|
From: Tor M. <tmy...@cs...> - 2009-07-29 06:56:17
|
I have a central scribe server and a bunch of peripheral scribe servers.
The peripheral servers are configured with the central server as a primary
(network) store and a file store as a secondary store. This makes the
logging system tolerate link failures and a failure of the central server.
The central server is configured with only file stores. (Specifically, I
made the decision to have a primary file store and a secondary file store,
but it happened that both were on the same partition after moving the
service to a different machine.) So, when the central server runs out of
disk space, it
(a) can't store messages to disk, so it silently discards them
and
(b) continues replying to Log calls with OK rather than TRY_AGAIN.
(a) alone isn't cool; it should leave the messages in the queue rather
than throwing them away.
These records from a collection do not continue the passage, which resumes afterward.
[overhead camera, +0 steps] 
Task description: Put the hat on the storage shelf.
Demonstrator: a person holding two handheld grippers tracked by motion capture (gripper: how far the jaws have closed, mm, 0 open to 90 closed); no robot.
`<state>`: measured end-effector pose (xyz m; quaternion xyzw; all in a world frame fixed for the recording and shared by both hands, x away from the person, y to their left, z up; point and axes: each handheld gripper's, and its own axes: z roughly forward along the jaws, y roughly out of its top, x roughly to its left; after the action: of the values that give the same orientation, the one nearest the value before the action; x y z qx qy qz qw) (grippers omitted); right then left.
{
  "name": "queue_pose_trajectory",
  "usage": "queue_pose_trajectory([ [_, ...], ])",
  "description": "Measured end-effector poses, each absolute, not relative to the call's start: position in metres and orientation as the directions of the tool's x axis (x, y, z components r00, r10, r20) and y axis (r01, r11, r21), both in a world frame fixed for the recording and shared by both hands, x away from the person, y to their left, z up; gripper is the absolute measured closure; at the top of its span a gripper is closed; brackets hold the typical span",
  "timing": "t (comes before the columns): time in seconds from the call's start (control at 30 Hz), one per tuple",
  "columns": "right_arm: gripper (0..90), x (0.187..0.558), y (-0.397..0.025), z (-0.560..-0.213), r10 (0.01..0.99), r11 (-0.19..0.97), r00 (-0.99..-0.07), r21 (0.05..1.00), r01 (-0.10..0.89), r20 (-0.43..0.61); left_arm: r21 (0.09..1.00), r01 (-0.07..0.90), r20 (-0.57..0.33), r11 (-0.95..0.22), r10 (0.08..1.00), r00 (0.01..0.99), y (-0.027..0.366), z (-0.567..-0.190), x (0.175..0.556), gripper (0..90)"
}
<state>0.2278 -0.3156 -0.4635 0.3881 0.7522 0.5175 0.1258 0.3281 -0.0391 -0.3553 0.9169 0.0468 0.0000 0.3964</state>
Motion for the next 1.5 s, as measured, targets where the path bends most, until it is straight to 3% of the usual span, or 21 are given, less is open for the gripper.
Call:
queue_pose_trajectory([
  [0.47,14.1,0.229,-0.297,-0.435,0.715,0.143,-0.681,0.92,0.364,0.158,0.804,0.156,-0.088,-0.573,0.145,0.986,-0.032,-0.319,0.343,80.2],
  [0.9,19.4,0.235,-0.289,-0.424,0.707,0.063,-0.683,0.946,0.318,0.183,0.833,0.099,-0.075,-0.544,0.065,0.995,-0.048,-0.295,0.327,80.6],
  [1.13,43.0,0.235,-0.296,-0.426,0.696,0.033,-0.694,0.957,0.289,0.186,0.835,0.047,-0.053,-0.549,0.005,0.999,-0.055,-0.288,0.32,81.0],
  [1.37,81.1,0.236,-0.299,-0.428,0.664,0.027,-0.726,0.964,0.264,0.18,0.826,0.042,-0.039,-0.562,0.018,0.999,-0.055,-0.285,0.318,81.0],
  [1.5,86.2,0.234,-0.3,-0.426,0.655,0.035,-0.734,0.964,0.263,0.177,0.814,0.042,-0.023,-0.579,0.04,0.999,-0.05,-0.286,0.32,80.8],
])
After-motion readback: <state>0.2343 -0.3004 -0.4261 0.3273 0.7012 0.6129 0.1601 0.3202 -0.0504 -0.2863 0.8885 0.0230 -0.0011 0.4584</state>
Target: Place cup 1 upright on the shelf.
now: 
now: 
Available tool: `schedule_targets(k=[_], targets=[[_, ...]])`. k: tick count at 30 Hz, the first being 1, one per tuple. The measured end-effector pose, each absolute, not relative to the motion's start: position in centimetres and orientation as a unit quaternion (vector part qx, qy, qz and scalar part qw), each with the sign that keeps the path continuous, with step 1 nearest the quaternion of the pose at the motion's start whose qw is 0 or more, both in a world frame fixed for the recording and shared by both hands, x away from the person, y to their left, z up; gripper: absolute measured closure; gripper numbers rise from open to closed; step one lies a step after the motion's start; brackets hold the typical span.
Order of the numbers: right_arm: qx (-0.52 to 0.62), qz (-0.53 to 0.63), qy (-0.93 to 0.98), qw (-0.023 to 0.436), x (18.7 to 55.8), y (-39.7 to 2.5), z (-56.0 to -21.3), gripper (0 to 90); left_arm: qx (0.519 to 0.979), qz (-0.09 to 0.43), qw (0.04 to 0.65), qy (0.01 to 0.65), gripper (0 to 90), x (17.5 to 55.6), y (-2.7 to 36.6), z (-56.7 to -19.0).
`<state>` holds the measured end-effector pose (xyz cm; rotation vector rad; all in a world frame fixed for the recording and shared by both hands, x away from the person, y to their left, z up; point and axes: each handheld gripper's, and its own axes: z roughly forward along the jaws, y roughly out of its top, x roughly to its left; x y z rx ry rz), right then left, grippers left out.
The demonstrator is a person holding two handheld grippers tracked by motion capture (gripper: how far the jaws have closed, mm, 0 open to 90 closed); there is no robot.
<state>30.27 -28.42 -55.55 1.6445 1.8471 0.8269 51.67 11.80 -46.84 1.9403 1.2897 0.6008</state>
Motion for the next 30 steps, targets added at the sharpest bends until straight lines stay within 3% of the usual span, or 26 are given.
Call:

When combined with (b), this all means that when
the central server runs out of disk space, all log messages vanish into
the ether rather than being buffered at the peripheral servers as they
should (until someone fixes things or they too run out of disk space).
So I want to hack scribe so that when it can't store messages to disk for
whatever reason, it leaves them in the queue instead of throwing them away
and it also rejects incoming messages until it's able to save messages to
the store again.
I wrote the following (against a version of scribe from March):
Index: src/scribe_server.cpp
===================================================================
--- src/scribe_server.cpp (revision 45848)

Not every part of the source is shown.